コリンス伯爵家で雑に扱われ続けたレイチェルは、あの箱の中で静かに過ごすため、そういう部分に敏感にならざるを得なかった。使用人たちの目を見れば、自分に同情的だが面倒を避けたい者、アリッサに気に入られるために都合の良い獲物を見つけたと思う者など、レイチェルはそれらを早い段階で見分けなければならなかったのだ。

レイチェルが親戚となるクレアと結婚式で言葉を交わすのは当然のこと。それはクレアも同じだ。けれど、アリッサの親戚であるクレアにとって、レイチェルは面倒な存在になる。だから、その気持ちが出て早々に挨拶も終わるものと思っていた。だが、あの時のクレアの瞳には、レイチェルがよく知る『面倒を避けたい』という感情ではなく、どこかどす黒い何か、そう、恐ろしい何かがあった。

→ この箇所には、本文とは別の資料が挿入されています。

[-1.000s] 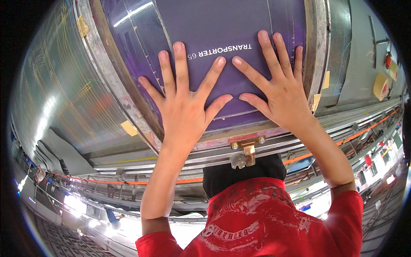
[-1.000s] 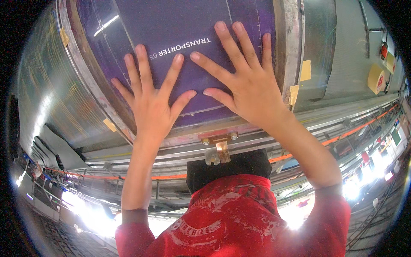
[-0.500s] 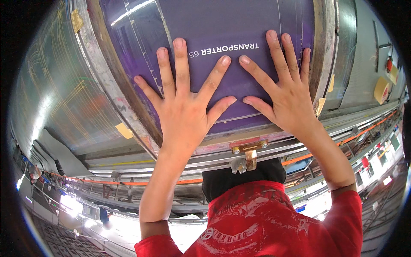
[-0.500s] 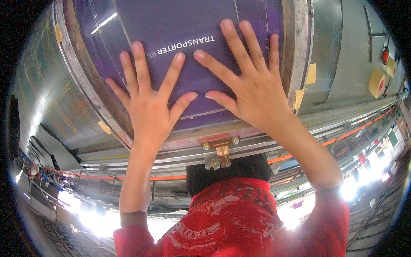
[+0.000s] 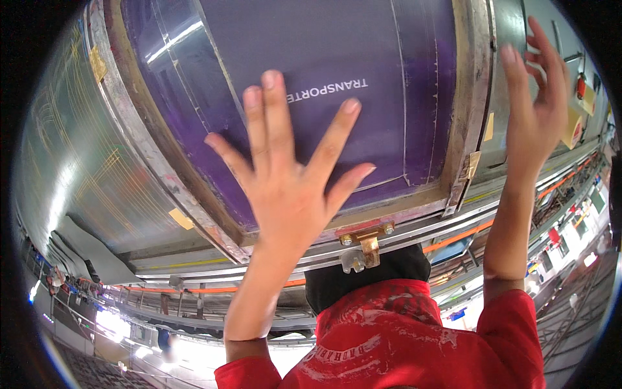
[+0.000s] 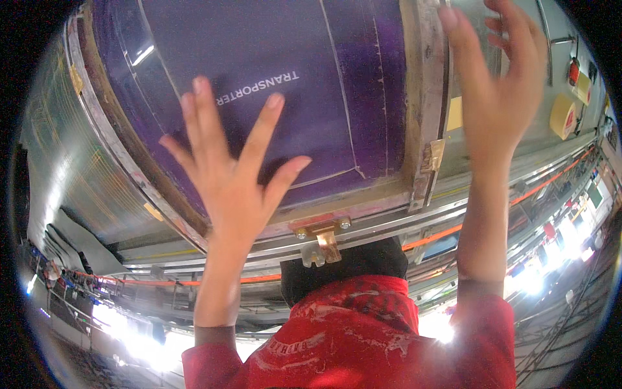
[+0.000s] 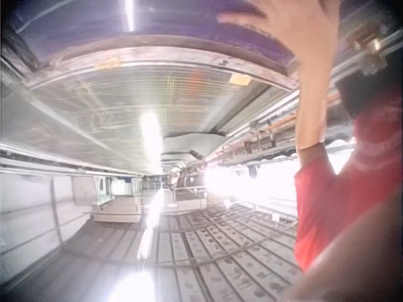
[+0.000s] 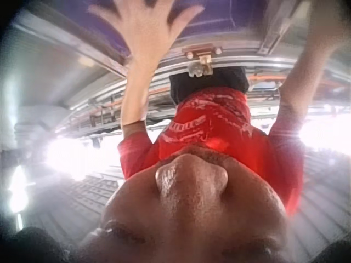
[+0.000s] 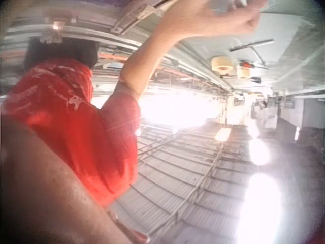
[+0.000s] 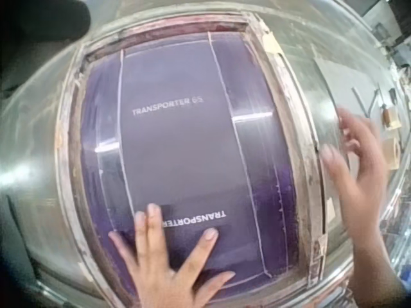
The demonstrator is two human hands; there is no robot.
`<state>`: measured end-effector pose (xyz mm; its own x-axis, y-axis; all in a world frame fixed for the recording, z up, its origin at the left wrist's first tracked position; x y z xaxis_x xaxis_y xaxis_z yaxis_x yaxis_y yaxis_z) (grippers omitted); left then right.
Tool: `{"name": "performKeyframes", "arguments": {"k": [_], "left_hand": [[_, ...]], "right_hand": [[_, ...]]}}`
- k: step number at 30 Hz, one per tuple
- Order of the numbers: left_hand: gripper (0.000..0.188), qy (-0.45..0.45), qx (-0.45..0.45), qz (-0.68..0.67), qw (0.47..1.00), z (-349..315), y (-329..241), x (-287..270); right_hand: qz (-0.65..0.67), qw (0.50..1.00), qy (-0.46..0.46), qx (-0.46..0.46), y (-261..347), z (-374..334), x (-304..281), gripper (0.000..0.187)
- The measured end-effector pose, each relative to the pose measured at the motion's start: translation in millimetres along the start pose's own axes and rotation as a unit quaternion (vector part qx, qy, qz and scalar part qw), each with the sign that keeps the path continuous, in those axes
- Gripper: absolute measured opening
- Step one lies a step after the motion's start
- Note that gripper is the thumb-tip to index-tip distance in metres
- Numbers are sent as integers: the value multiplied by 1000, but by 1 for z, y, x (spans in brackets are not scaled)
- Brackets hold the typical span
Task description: The person aligns a purple solar panel into a metal frame on a workbench, repeatedly pressing and adjusting it to fit. They use a metal tool to secure the panel and then place a clear protective sheet over it, smoothing it down by hand.
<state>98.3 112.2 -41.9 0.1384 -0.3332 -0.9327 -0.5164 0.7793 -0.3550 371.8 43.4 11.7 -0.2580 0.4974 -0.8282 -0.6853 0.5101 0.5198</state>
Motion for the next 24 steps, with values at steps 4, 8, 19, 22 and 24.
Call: {"name": "performKeyframes", "arguments": {"k": [4, 8, 19, 22, 24], "left_hand": [[87, 29, -2, 27, 999, 12, -23, 21], [92, 45, -8, 40, 998, 14, -28, 25], [93, 42, -15, 43, 998, 12, -29, 25], [93, 38, -16, 41, 998, 12, -29, 27], [93, 35, -18, 39, 998, 11, -29, 27]], "right_hand": [[272, 937, 194, 106, -35, 26, 18, 72], [93, 993, 62, 34, -13, 11, 42, 58], [118, 991, 21, 52, -18, 8, 43, 43], [79, 995, 11, 54, -8, 5, 41, 43], [83, 994, 15, 63, -22, 7, 42, 43]]}}
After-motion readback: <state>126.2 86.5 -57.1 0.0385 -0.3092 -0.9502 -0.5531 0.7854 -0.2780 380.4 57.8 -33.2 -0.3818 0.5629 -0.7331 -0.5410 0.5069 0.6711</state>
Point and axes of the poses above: each hand's wrist, its own z-axis towards the middle knuckle, its own x-axis out of the palm, y = z × x, the point moved 5 cm from there along z, towards the middle knuckle, and after that the axes turned 8 degrees about x, right-handed, at the moved point
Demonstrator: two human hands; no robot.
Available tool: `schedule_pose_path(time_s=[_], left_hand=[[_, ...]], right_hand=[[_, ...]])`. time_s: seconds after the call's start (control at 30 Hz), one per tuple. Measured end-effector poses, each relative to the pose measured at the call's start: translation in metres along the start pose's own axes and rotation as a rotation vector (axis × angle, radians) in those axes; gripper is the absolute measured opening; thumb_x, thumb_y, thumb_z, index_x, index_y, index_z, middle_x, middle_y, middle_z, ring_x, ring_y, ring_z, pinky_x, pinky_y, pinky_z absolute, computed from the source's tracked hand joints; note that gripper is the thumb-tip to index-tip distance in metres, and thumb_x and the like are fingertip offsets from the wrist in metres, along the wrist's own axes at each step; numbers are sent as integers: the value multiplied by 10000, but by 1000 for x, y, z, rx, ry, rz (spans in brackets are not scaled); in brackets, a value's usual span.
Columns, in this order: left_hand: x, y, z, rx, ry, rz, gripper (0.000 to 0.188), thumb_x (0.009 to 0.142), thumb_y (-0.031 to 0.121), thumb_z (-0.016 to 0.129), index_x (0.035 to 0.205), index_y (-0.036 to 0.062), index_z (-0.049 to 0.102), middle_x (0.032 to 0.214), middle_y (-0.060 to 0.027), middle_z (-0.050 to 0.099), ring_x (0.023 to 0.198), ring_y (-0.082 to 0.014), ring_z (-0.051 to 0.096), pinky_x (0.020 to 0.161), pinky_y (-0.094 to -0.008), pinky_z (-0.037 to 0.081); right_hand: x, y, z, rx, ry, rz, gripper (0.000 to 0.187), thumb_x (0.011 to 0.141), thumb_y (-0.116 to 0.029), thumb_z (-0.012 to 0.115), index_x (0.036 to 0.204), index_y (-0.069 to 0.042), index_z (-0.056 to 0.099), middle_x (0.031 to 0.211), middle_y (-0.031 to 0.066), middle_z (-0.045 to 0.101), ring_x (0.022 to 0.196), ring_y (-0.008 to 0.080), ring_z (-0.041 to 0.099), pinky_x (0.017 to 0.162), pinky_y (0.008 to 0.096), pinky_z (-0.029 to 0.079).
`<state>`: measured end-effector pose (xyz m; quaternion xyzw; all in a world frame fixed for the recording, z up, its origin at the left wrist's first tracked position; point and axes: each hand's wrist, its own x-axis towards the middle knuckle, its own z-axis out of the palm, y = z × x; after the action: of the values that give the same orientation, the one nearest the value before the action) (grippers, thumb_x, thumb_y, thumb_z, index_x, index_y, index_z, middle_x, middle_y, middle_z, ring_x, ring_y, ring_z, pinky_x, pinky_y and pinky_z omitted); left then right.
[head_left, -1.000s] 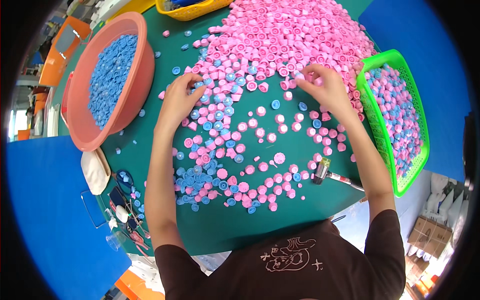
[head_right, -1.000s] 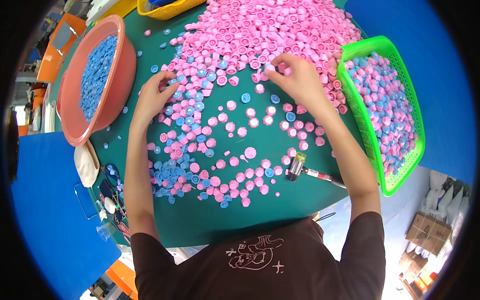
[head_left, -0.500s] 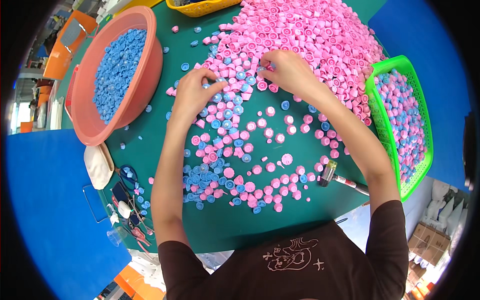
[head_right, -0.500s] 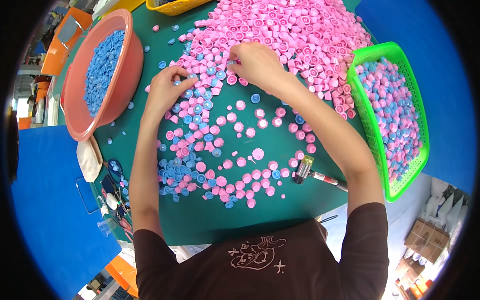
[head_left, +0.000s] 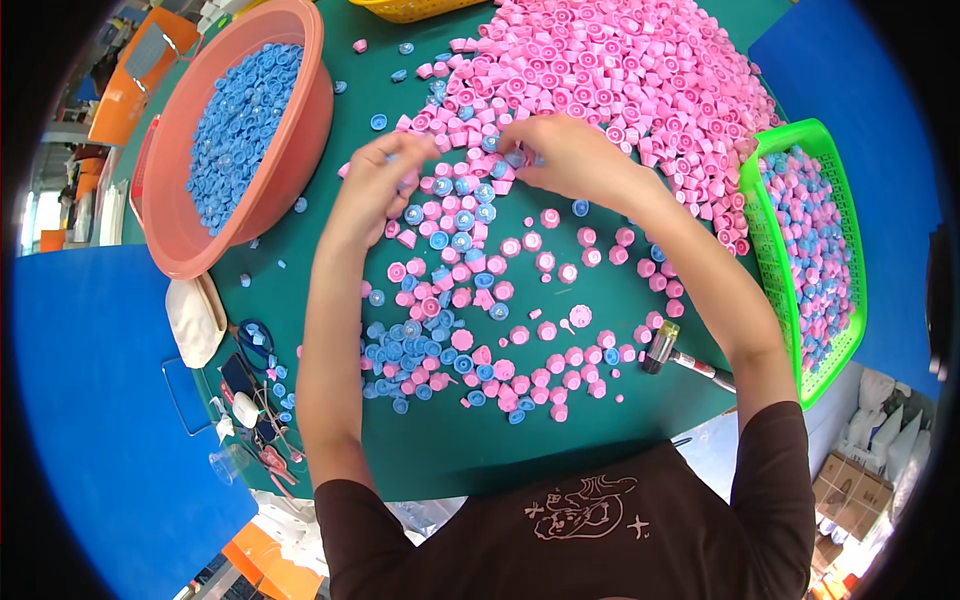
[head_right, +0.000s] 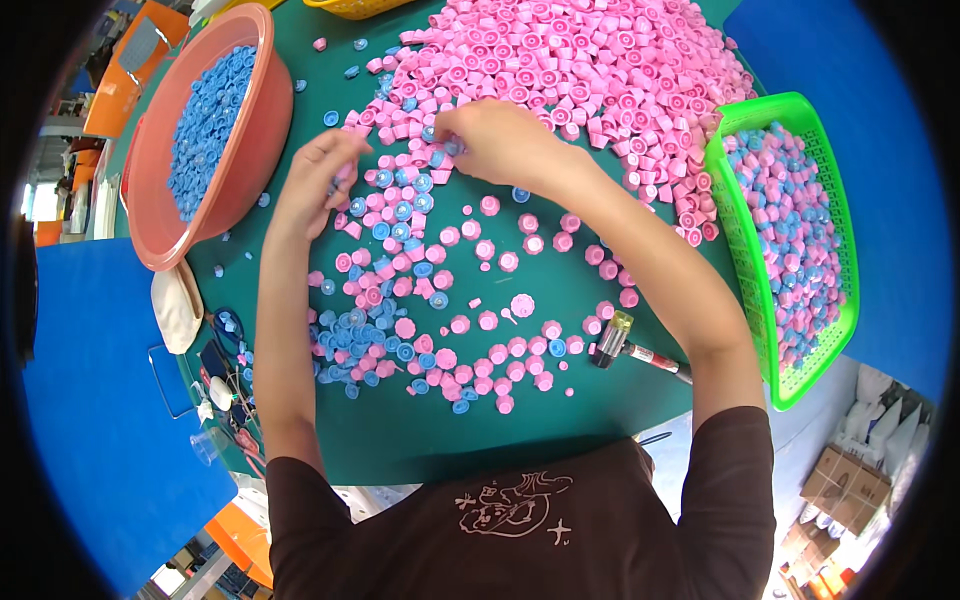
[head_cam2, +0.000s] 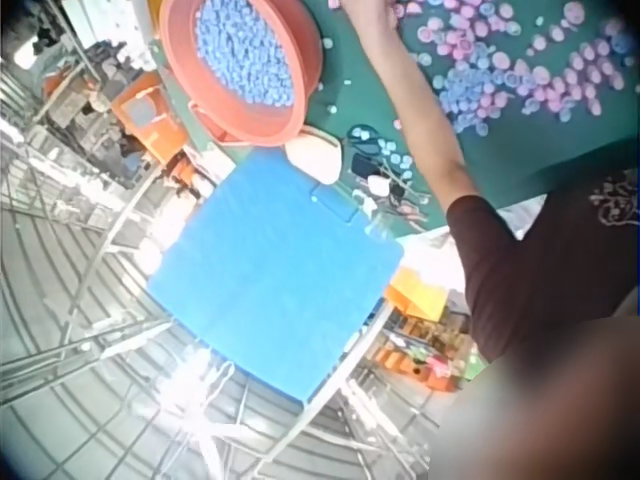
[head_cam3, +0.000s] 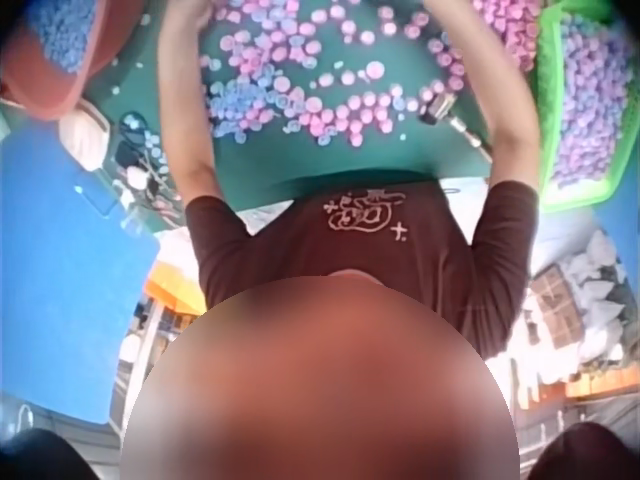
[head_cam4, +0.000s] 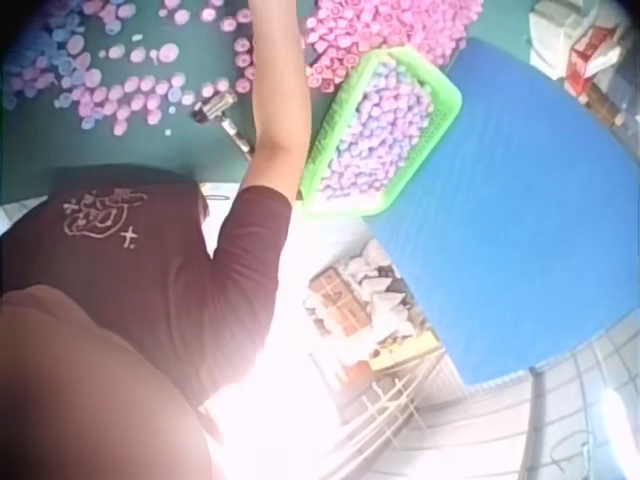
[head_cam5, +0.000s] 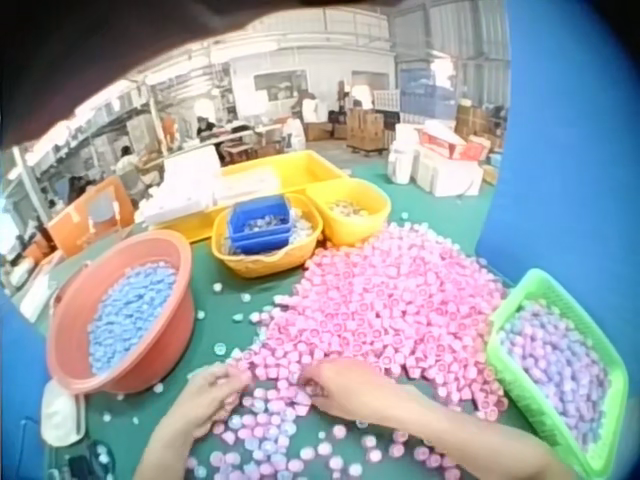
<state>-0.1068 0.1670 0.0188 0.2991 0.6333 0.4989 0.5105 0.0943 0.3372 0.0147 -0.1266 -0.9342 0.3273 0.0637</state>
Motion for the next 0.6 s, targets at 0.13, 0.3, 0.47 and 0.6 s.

クレアからの招待状に強い違和感を覚えてから数日。全てをロイとフリカが上手く進めていった。ロイはレイチェルの療養以外にも、クレアとアーミテージ子爵家の動きを理由に、マクレナン侯爵から侯爵邸で茶会を開く許可を取った。

フリカはどうカルセナと連絡を取り合っているのか分からないが、招待状が到着した翌々日にはクレアの最近の様子の情報を入手した。

『二人の娘のことで気が滅入っているようです。それと、アーミテージ子爵家に手紙を送っています。カルセナの予想では、やはりお嬢様に力があるか確認しようとしているのではないかとのことでした。それで、今後のことに変更と追加を加えてきています』

そんなやり取りから数日、レイチェルからの招待にクレアが応じた。それも早々に。
そして、マクレナン侯爵邸にやって来たクレアには、あの時の瞳の印象などまるでなかった。瞳どころか、人物そのものからもレイチェルには覇気が感じられなかったのだ。

「本日はお招きありがとうございます」

美しい礼をし、レイチェルに首を垂れるクレア。後ろにいる侍女と従者も同時に頭を下げる。しかし、本来姿勢も所作も美しくなければならない従者にはそれがなかった。対照的に、レイチェルの後ろで客を迎えた従者としてのロイは、美しい所作を崩すことなくサインを送った『仕立て屋』だと。